→ YOUR INSTRUCTIONS
Restate, exactly as written, the entries below from the line that holds "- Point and" through the line that holds "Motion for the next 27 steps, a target". Pictures are not part of the copy.

[Data entries]
•••
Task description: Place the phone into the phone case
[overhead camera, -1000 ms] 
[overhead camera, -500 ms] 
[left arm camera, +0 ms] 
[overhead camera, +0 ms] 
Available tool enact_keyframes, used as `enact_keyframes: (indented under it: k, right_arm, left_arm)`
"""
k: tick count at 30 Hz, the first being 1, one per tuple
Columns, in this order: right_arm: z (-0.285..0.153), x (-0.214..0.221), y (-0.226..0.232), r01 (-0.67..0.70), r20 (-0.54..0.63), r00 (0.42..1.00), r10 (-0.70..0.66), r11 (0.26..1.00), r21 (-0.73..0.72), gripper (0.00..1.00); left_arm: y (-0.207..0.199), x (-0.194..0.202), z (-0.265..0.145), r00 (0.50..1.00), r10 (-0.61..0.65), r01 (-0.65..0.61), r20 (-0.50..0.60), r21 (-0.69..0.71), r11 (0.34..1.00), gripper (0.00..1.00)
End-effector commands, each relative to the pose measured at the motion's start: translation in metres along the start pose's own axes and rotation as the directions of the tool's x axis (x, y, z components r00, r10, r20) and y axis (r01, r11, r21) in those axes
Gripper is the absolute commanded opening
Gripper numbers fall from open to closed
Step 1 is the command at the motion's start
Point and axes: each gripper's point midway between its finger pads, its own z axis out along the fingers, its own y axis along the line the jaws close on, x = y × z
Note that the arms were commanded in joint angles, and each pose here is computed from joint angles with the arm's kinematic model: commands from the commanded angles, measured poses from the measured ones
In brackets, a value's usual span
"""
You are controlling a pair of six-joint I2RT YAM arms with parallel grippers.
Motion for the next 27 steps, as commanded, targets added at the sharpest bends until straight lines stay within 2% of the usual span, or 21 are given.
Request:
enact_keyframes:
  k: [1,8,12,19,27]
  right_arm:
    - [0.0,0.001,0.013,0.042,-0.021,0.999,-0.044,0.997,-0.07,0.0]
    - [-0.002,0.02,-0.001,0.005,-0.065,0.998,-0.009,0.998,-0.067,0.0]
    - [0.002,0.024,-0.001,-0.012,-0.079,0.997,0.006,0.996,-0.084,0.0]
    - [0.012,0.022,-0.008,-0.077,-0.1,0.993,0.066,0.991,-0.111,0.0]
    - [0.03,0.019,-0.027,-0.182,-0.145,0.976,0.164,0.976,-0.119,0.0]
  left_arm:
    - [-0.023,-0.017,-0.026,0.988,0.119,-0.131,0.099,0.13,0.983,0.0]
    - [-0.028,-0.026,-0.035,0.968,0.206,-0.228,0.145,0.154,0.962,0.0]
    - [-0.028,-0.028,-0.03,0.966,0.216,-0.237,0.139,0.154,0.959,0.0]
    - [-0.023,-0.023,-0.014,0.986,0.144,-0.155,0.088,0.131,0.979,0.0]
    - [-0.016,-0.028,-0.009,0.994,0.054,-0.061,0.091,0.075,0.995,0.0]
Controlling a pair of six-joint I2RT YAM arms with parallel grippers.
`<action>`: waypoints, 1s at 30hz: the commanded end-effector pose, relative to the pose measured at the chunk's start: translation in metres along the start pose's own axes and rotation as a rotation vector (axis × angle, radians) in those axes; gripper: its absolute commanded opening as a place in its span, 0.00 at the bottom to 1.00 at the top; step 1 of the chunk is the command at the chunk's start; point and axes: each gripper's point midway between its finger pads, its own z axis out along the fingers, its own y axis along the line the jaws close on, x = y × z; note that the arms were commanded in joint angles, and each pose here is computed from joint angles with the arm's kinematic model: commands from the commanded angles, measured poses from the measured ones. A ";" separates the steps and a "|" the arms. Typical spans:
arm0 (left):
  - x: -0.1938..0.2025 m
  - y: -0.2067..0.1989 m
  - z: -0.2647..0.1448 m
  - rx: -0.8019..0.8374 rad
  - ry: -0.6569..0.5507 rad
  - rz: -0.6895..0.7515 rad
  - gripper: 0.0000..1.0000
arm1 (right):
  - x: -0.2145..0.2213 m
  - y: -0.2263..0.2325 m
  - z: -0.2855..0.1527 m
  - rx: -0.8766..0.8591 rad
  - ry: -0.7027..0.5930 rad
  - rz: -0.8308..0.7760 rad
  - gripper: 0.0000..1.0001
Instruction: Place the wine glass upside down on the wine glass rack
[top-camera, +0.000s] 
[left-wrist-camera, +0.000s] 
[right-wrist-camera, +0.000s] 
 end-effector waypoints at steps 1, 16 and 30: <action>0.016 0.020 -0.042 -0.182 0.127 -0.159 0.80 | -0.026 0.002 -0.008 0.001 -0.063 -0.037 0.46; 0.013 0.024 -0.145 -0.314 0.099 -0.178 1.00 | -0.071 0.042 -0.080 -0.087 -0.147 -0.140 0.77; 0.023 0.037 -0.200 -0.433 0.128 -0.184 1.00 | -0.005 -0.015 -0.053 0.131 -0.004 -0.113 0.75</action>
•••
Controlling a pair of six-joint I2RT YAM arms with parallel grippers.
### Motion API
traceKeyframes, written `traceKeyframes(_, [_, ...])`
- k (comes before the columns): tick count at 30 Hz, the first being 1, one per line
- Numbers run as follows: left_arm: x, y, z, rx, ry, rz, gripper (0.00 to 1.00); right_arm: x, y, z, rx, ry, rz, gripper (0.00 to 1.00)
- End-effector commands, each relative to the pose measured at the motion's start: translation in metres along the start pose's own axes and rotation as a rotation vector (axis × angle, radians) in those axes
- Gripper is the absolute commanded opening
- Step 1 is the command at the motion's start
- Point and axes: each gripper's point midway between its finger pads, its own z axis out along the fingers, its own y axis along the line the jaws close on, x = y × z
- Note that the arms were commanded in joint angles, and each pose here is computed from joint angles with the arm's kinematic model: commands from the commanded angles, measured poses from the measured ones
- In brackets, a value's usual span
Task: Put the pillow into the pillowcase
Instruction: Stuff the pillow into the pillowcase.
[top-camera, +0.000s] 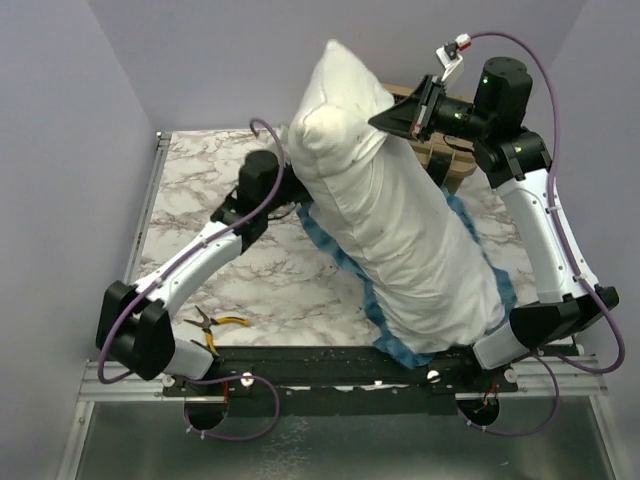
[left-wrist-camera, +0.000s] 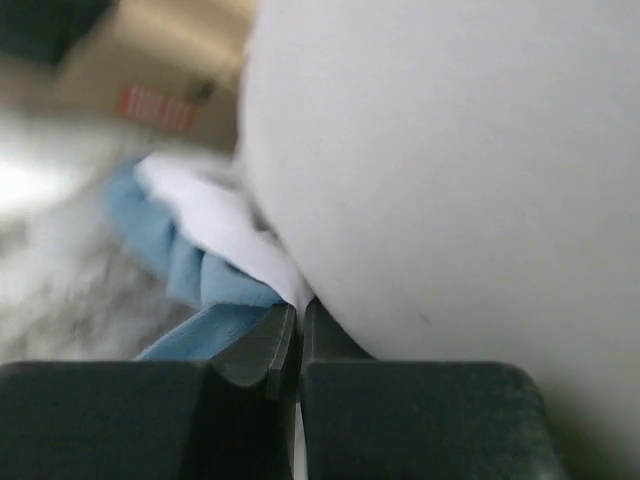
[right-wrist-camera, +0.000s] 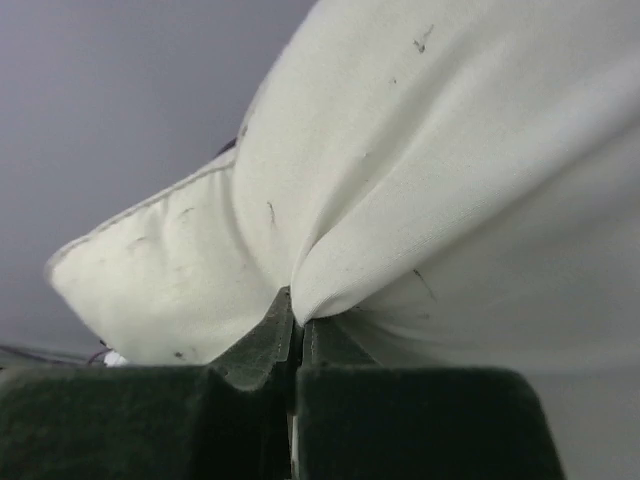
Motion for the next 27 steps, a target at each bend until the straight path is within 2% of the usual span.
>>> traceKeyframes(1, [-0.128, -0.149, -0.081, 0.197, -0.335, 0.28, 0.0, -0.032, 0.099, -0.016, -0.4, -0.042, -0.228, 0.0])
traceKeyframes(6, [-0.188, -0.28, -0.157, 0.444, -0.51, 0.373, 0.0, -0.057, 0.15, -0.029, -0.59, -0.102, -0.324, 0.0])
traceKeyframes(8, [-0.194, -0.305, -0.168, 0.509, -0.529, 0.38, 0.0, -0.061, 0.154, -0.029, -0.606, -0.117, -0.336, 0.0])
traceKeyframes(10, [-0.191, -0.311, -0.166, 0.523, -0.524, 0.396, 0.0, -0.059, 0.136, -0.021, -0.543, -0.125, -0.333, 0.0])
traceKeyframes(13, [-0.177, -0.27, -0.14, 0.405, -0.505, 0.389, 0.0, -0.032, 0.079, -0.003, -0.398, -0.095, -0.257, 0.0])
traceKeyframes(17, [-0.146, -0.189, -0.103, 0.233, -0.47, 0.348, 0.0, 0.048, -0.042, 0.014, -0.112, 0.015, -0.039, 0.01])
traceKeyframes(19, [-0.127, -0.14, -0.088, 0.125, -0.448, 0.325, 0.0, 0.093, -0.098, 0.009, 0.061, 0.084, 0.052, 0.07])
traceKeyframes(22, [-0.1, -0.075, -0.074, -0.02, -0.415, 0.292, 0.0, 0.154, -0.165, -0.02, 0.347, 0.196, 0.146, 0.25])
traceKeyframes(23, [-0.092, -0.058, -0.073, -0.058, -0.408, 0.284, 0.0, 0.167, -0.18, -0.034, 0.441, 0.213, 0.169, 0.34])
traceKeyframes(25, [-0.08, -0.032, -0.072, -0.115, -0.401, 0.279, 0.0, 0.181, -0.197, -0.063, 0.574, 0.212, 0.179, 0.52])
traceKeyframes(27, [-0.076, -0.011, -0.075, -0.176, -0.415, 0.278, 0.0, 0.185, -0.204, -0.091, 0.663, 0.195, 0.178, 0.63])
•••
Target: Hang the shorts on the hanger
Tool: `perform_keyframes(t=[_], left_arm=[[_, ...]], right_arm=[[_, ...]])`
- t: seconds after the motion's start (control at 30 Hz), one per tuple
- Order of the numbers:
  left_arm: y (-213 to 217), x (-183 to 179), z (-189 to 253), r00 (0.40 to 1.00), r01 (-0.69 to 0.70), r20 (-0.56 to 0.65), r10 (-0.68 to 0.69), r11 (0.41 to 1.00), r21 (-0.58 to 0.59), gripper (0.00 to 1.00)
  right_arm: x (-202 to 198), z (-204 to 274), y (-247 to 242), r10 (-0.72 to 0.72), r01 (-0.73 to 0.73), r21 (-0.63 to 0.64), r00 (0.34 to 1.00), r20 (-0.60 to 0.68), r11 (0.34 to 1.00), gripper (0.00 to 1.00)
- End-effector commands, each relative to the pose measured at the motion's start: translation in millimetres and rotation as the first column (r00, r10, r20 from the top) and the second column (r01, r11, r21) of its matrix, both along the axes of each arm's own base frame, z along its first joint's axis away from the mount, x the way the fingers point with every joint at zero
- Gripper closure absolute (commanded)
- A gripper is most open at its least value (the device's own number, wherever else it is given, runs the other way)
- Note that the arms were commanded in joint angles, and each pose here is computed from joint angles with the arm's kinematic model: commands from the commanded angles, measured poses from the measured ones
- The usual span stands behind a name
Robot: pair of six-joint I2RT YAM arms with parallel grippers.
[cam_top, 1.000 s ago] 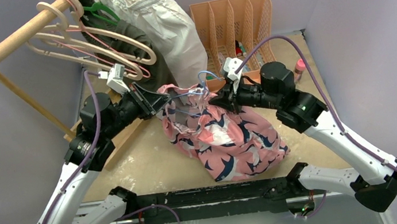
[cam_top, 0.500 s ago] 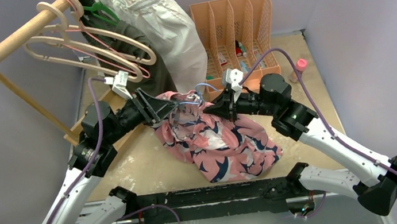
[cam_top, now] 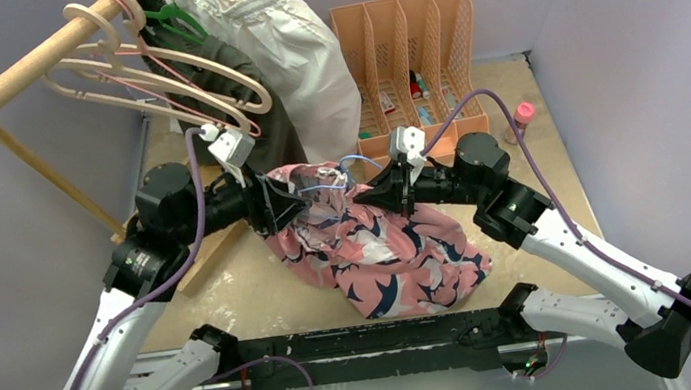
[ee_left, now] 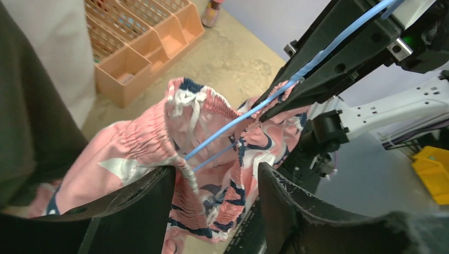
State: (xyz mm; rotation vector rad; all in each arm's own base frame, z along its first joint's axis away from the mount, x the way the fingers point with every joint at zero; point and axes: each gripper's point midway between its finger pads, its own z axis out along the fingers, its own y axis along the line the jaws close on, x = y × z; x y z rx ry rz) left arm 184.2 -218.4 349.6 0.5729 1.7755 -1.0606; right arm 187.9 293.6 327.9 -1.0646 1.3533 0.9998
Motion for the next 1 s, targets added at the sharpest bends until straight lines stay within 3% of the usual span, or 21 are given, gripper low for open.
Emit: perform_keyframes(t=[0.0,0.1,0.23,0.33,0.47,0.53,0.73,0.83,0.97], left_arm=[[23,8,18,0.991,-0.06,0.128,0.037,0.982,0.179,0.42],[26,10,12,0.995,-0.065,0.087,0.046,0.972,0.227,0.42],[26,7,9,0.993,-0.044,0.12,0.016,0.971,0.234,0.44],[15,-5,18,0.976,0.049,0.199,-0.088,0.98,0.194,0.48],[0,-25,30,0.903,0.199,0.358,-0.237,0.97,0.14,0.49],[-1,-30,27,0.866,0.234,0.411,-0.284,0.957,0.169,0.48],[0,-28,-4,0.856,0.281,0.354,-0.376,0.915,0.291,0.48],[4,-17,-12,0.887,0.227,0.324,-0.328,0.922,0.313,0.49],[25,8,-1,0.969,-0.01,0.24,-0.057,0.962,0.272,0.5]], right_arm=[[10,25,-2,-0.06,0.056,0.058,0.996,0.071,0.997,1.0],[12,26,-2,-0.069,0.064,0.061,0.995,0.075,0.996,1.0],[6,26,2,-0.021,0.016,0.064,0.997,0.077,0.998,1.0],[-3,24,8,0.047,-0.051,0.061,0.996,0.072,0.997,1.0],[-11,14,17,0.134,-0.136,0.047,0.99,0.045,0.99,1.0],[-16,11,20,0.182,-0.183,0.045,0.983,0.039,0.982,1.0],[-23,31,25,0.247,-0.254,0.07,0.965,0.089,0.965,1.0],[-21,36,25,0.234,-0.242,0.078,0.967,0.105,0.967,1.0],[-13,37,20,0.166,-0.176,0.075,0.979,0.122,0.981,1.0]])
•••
→ ANSWER TO THE PROBLEM
- Point and axes: each gripper's point midway between its finger pads, its own z axis out along the fingers, its own y axis along the line the jaws close on, x = y × z
- Note that the arms were commanded in joint angles, and each pose here is computed from joint angles with the arm's kinematic model: commands from the commanded angles, measured poses from the measured ones
- In brackets, a value's usual span
Task: Put the pillow into the pillowcase
Instruction: Stuff the pillow into the pillowcase.
[top-camera, +0.000s] 
[left-wrist-camera, +0.000s] 
[right-wrist-camera, +0.000s] 
Motion for the next 27 steps, a target at each bend until the straight path is within 2% of the usual span.

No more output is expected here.